What are some advantages of using a column-family store over a relational database?

  • Better support for complex transactions
  • Improved scalability for read-heavy workloads
  • Limited horizontal scalability
  • Strict adherence to a fixed schema
Using a column-family store over a relational database provides advantages like improved scalability for read-heavy workloads. Column-family stores are designed to efficiently handle large amounts of data with high read-throughput, making them suitable for applications with demanding query patterns and analytical workloads.

In a Generalization and Specialization hierarchy, a _______ represents a more general entity.

  • Attribute
  • Relationship
  • Subtype
  • Supertype
In a Generalization and Specialization hierarchy, a "Supertype" represents a more general entity.
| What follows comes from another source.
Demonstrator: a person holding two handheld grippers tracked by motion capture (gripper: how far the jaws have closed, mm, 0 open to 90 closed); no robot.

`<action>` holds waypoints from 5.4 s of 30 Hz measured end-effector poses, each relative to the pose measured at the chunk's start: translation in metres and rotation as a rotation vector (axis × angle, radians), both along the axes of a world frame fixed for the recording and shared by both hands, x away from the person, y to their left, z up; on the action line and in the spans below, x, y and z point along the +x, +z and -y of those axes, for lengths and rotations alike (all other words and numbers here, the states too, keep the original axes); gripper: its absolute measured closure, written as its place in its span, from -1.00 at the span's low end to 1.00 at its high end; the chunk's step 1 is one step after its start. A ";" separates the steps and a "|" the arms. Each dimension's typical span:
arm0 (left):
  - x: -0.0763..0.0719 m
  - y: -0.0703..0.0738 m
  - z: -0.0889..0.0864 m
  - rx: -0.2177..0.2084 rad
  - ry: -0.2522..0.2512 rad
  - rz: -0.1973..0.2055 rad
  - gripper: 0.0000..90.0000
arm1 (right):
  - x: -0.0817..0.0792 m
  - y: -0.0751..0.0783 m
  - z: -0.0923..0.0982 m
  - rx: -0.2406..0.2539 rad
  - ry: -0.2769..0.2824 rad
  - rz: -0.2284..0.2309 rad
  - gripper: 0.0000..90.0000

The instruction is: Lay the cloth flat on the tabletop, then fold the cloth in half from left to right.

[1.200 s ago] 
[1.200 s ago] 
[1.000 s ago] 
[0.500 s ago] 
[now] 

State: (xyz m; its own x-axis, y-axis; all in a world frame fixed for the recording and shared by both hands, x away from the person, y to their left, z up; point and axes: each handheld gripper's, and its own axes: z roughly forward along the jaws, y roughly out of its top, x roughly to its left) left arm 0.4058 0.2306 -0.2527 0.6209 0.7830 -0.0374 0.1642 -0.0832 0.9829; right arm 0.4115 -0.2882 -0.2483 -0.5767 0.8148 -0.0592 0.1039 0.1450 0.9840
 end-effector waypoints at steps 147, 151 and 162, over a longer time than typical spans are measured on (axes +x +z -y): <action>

It serves as the overarching category from which more specific entities, called subtypes, are derived.

_______ is the process of summarizing data to provide insights into trends or patterns.

  • Aggregation
  • Data Modeling
  • Indexing
  • Normalization
Aggregation is the process of summarizing data to provide insights into trends or patterns. It involves applying functions like SUM, AVG, MIN, and MAX to data sets, helping analysts and decision-makers draw meaningful conclusions from large datasets. Aggregation is a fundamental concept in data analysis and reporting.

Which phase of database design typically involves conceptual schema design?

  • Design phase
  • Implementation phase
  • Maintenance phase
  • Testing phase
Conceptual schema design is typically part of the design phase in the database development life cycle. This phase focuses on creating a high-level data model that captures the essential entities and relationships in the system.

What is the main purpose of a fact table in Dimensional Modeling?

  • Store descriptive attributes
  • Store hierarchies
  • Store quantitative data
  • Store transactional data
The main purpose of a fact table in Dimensional Modeling is to store quantitative data, typically numerical values that represent business facts. These facts are often measures such as sales, revenue, or quantities. Fact tables are linked to dimension tables, providing context and additional details for the stored facts, facilitating meaningful analysis.

How does UML differ from SQL in terms of its application in data modeling?

  • UML focuses on object-oriented modeling, while SQL focuses on relational database management
  • UML is a visual modeling language, while SQL is a database query language
  • UML is used for creating databases, while SQL is used for modeling software systems
  • UML is used for data visualization, while SQL is used for data manipulation
UML and SQL serve different purposes in data modeling. UML is a visual modeling language primarily used for modeling software systems, focusing on object-oriented concepts such as classes, objects, and relationships. SQL, on the other hand, is a database query language used for managing and manipulating relational databases. While UML can represent the structure and behavior of a system, SQL is used for defining and querying the data stored in databases.

In graph databases, edges often have _______ to denote the type or nature of the relationship.

  • Constraints
  • Indexes
  • Labels
  • Properties
In graph databases, edges often have labels to denote the type or nature of the relationship. Labels provide a way to categorize relationships, making it easier to understand the semantics of connections between nodes. This enhances the readability and querying capabilities of graph databases.

The process of aggregating data from various sources into a fact table is known as _______.

  • Aggregation
  • Denormalization
  • Indexing
  • Normalization
The process of aggregating data from various sources into a fact table is known as Aggregation. This involves summarizing and combining data to provide a more comprehensive view for analysis. Aggregation is a key step in data warehousing, enabling efficient reporting and analysis of large datasets.

In data warehousing, _______ involves aggregating data at a higher level of granularity.

  • Data Integration
  • Denormalization
  • Dimensional Modeling
  • Normalization
In data warehousing, Dimensional Modeling involves aggregating data at a higher level of granularity. It focuses on organizing data in a way that supports efficient querying and reporting, often using fact and dimension tables to represent business processes.

What are some common techniques used to achieve eventual consistency in NoSQL databases?

  • Primary key constraints
  • Strict synchronization
  • Two-phase commit
  • Vector clocks
Techniques like vector clocks are commonly used to achieve eventual consistency in NoSQL databases. Vector clocks help in tracking and ordering updates across distributed nodes, enabling eventual convergence of data while allowing for some level of asynchrony.